Shortly after Cedrick Gray wrapped up his Thursday evening press conference, in which he discussed fights at William B. Murrah High School last week, the assembled media hastily packed up their cameras and microphones and silently filed out of the auditorium at Siwell Middle School.
Gray, the superintendent of Jackson Public Schools, had decided to make a public comment just moments before the third town-hall style meeting for Alignment Jackson, an initiative to empower the capital city's school system.
It seemed to those who remained, as Ward 6 Councilman Tony Yarber pointed out, that the media who left appeared to be more interested in the problems JPS faces than how to address those issues.
Apathy is one problem JPS faces, but it's also a challenge that Alignment Jackson is designed to tackle. The aptly named program is designed to bring together business owners, non-profit organizations, community residents and city leadership in a joint effort to support Gray's effort to reform the district.
"A lot of it is moral, and a lot of it is building public will," United Way of Jackson's Shawna Davie said in an interview with the Jackson Free Press. "We're committing to the school district as a community, and trying to rebuild trust across those lines. We're providing spaces to develop relationships where they haven't ever existed."

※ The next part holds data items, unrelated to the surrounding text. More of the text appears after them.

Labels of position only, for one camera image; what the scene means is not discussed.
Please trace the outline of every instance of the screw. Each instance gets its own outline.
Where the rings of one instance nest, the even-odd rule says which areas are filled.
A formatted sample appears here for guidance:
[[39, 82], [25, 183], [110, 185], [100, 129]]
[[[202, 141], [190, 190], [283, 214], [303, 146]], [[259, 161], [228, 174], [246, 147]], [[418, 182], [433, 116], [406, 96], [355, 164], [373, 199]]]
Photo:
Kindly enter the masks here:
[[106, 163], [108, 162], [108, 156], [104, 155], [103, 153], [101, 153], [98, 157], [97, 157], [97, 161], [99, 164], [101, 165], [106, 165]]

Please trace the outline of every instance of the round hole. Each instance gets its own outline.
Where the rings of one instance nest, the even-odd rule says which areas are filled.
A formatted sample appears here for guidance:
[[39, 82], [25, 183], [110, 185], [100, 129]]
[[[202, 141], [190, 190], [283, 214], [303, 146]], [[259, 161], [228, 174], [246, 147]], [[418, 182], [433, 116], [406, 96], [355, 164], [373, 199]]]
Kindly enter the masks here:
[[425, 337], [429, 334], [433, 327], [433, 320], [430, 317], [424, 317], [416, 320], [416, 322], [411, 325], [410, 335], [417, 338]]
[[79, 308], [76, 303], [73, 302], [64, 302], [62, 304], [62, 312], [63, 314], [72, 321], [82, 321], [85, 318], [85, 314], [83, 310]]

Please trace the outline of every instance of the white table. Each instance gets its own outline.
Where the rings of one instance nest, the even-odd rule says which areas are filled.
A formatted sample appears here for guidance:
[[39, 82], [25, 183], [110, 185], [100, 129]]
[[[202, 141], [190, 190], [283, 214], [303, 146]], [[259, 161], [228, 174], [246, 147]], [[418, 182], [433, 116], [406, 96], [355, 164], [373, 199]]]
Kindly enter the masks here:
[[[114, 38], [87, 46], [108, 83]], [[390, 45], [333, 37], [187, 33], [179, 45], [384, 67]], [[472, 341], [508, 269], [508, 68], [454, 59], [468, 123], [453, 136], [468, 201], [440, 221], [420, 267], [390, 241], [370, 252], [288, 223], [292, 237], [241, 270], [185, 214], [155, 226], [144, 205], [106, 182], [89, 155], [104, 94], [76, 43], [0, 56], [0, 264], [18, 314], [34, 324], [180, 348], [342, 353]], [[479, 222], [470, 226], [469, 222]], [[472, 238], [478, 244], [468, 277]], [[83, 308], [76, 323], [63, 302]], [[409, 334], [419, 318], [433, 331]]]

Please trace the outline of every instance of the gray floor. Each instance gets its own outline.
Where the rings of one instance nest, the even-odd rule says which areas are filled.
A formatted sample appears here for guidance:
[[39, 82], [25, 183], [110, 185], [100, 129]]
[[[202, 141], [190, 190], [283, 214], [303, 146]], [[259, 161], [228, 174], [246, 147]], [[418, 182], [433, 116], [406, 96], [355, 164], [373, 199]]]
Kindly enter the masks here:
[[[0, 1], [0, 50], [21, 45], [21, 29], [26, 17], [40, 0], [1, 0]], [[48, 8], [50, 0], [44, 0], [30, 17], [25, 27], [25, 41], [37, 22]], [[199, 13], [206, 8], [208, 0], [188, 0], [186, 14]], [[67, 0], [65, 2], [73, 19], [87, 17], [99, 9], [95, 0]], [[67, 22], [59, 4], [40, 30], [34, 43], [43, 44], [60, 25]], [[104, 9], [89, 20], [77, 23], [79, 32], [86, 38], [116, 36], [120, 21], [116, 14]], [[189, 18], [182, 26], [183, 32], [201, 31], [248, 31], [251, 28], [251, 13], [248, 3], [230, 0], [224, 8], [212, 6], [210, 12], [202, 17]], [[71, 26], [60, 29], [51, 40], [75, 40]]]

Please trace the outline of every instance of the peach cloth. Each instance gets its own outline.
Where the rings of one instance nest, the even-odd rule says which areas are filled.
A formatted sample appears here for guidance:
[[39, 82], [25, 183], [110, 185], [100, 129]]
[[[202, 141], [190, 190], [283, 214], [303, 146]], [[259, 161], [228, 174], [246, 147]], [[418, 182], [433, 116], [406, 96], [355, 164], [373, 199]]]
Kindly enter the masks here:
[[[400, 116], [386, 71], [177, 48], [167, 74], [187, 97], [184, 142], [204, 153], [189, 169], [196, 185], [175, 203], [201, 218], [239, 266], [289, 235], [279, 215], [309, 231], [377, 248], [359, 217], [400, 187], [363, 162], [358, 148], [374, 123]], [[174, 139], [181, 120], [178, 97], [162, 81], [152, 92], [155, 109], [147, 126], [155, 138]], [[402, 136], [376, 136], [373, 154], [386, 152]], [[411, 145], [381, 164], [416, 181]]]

This initiative for Jackson is based on a wildly successful program the city of Nashville implemented a decade ago that, once fully implemented, increased its high school graduation rate from 56 percent to 78 percent in a matter of seven years.
That initiative is based on an academies program, in which students have the option to focus their studies on five areas: aviation and transportation, digital design and communication, health science and law, business and finance, and hospitality.
The Nashville group recruited local businesses to sponsor these academies. The hospitality academy, for example, is sponsored by Gaylord Entertainment, which built a mock hotel room and commercial kitchen to teach students how to run a successful hotel or restaurant.
Similar academies for Jackson could be years away. For now, the focus is on bringing interested businesses and community members to the table.
"We're looking for the church that is willing to open its doors after service on Sunday to host a reading circle," Davie said. "Everyone can do something; we just need to let people know what they can do to help."
The Nashville Alignment program organizer started out by building consensus on goals and developing strategies to pursue them. Jackson may already be one step ahead, thanks to Gray. One of his first initiatives after taking over the school district last year was to set "wildly important goals," which he calls "WIGS."
Those goals for JPS for the 2013-2014 academic school year are laid out in a brochure JPS circulated at the beginning of the school year. They include improving proficiency in the following subjects: reading from 50 to 61 percent; math, from 48 to 59 percent; science from 40 to 51 percent; and U.S. history, from 51 to 61 percent.
The goal for the graduation rate is a 2 percent increase, from 64 percent (last year's rate) to 66 this year, and Gray has set the goal for attendance at 96 percent for elementary and middle-school students and 95 and 97 percent for high-school students and teachers, respectively.
Three committees are developing strategies Alignment Jackson can employ to help the district reach those goals—one each for elementary, middle and high schools. It's early, but the committees are mostly filled.
Founding members of the governing board include Gray, Jackson Mayor Chokwe Lumumba, Greater Jackson Chamber Partnership President Duane O'Neill, United Way President Carol Burger. Other members of various boards include, among others, JSU President Carolyn Meyers, Tougaloo President Beverly Hogan, St. Dominic's President Lester Diamond, religious leaders C.J. Rhodes, and Chuck Meador, rapper David Banner and media members Maggie Wade-Dixon and Stuart Kellogg.
"I think people have wanted to do something to help for a long time," Yarber said.
"The problem is they haven't known how to plug in to the system. When you hit roadblocks like that, it creates apathy; it creates a spirit of sluggishness. I think what Alignment does is brings people to the table and tells them how to realize their worth in the process."